What you should do.
Repeat, word for word, all the data that follows, and exclude the pictures.

Data shown.
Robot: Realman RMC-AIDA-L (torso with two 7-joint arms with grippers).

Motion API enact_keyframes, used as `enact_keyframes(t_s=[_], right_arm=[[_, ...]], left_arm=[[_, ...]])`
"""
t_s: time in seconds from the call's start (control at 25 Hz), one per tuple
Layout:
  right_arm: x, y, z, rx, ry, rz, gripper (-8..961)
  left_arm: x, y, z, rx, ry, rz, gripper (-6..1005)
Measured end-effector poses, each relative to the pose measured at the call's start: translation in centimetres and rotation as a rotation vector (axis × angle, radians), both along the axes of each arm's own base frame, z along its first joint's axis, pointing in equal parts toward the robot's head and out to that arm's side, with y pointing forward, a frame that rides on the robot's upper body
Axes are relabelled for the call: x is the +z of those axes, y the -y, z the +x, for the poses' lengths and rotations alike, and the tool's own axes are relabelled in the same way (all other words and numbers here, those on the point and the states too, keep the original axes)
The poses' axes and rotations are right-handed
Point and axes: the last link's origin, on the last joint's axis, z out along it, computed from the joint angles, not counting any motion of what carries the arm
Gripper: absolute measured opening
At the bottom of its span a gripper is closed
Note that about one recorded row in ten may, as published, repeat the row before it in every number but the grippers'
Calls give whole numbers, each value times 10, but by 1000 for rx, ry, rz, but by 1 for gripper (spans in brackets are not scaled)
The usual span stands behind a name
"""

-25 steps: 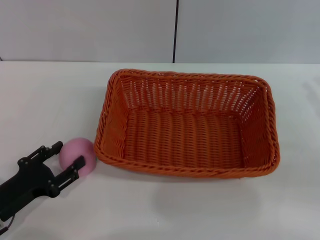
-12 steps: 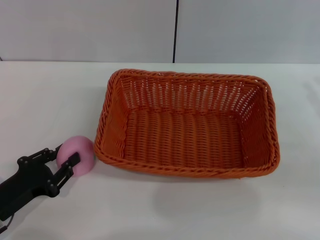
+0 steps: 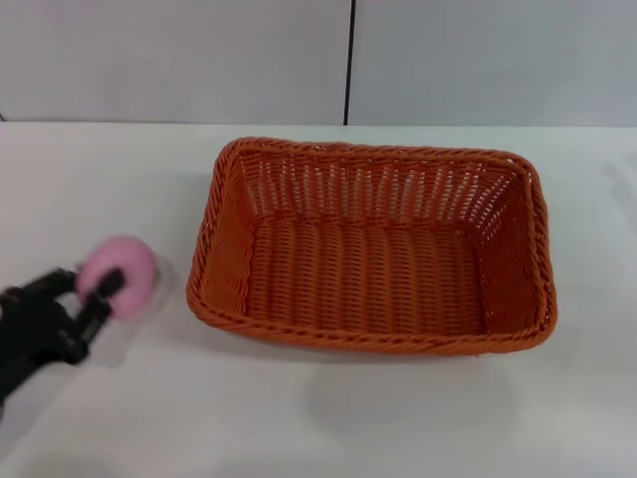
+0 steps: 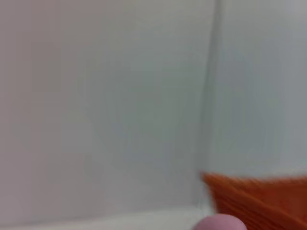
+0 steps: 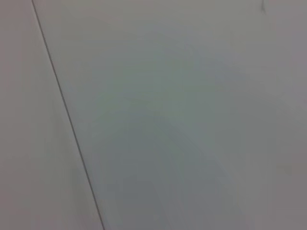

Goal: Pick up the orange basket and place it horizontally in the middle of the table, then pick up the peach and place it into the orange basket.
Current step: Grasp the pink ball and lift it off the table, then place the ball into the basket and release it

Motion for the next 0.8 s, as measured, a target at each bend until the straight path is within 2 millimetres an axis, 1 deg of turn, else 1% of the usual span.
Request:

Worked solution.
Robot: Realman RMC-AIDA-L (torso with two 7-joint arms with grippers).

Motion API enact_keyframes, used as `enact_keyframes(t_s=[_], right_arm=[[_, ...]], left_arm=[[_, ...]])`
"""
t_s: time in seconds from the call's start (control at 25 Hz), one per tuple
Layout:
  right_arm: x, y, z, rx, ry, rz, gripper (-8..961)
  left_arm: x, y, z, rx, ry, rz, gripper (-6..1005)
Measured end-effector poses, each relative to the pose measured at the call's start: translation in centimetres and rotation as a rotation vector (axis × angle, radians), both along the axes of each arm's own base frame, z along its first joint's axis, pointing in equal parts toward the robot's head and out to that arm's side, with y pointing forward, a frame that rides on the robot's upper body
Axes are relabelled for the call: x is the +z of those axes, y the -y, z the +x, for the poses' lengths and rotations alike, and the tool's own axes are relabelled in the same way (all other words and numbers here, those on the point and the states too, keep the original axes)
The poses' axes and rotations are right-handed
Point and axes: the last link's origin, on the last joint's axis, z out along it, computed from the joint angles, not counting any motion of what carries the arm
Gripper: absolute measured opening
At the bottom of its span a gripper is closed
Note that about one recorded row in ten may, as published, repeat the row before it in every number but the grippers'
Calls give whole numbers, each value times 10, but by 1000 for rx, ry, rz, but by 1 for gripper (spans in brackets are not scaled)
The usual span stands behind a name
"""

-25 steps: 
-12 steps: 
+0 steps: 
+0 steps: 
+0 steps: 

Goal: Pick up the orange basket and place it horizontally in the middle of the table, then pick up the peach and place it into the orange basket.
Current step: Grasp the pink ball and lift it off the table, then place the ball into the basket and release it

Motion for the next 0.8 s, as measured, a target at each bend until the straight path is within 2 millimetres an axis, 1 deg of turn, else 1% of the usual span.
Request:

The exercise requires no additional output.